**Problem to work on**
Exactly the lines below from the one with "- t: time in" up to and including the one with "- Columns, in" make up the answer, with nothing else added.

**Given information**
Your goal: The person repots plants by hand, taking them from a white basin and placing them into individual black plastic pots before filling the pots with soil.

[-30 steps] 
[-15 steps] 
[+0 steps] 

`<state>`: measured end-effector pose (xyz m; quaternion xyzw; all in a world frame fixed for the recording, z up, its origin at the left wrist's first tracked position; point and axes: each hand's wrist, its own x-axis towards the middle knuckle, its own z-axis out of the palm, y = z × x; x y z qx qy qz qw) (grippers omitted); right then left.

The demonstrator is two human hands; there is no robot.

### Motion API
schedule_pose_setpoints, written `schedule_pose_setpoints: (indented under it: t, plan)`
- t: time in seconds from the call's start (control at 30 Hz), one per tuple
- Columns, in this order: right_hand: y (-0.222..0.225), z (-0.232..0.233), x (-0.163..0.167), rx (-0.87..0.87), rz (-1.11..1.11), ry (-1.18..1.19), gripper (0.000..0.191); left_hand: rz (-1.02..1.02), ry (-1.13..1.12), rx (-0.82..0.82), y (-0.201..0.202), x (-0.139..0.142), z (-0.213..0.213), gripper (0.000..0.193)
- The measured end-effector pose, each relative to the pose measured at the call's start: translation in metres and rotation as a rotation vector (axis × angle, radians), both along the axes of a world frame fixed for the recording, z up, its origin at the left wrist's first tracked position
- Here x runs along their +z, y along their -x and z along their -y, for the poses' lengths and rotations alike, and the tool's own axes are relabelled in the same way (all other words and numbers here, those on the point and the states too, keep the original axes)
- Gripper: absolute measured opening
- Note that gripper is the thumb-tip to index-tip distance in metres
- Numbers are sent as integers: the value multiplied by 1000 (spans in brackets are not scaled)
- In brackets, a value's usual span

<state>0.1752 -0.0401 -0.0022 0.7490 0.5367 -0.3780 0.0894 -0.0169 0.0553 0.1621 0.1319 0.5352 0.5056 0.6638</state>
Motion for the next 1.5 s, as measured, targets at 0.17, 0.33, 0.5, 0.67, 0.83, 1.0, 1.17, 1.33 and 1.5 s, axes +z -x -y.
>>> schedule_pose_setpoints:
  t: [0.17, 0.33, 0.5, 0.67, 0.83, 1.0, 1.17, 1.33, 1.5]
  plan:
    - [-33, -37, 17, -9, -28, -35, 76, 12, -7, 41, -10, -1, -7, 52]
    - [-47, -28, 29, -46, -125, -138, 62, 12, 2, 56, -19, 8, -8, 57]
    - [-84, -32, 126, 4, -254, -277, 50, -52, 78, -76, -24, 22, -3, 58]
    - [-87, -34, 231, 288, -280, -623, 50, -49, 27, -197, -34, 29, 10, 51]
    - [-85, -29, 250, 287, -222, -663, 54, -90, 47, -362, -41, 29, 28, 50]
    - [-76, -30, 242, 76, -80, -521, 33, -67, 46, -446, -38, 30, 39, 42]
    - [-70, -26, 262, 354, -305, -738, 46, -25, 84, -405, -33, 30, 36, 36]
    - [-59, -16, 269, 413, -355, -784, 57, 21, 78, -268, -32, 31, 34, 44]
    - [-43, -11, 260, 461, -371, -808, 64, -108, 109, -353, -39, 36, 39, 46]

**Answer to the exercise**
- t: time in seconds from the call's start (control at 30 Hz), one per tuple
- Columns, in this order: right_hand: y (-0.222..0.225), z (-0.232..0.233), x (-0.163..0.167), rx (-0.87..0.87), rz (-1.11..1.11), ry (-1.18..1.19), gripper (0.000..0.191); left_hand: rz (-1.02..1.02), ry (-1.13..1.12), rx (-0.82..0.82), y (-0.201..0.202), x (-0.139..0.142), z (-0.213..0.213), gripper (0.000..0.193)

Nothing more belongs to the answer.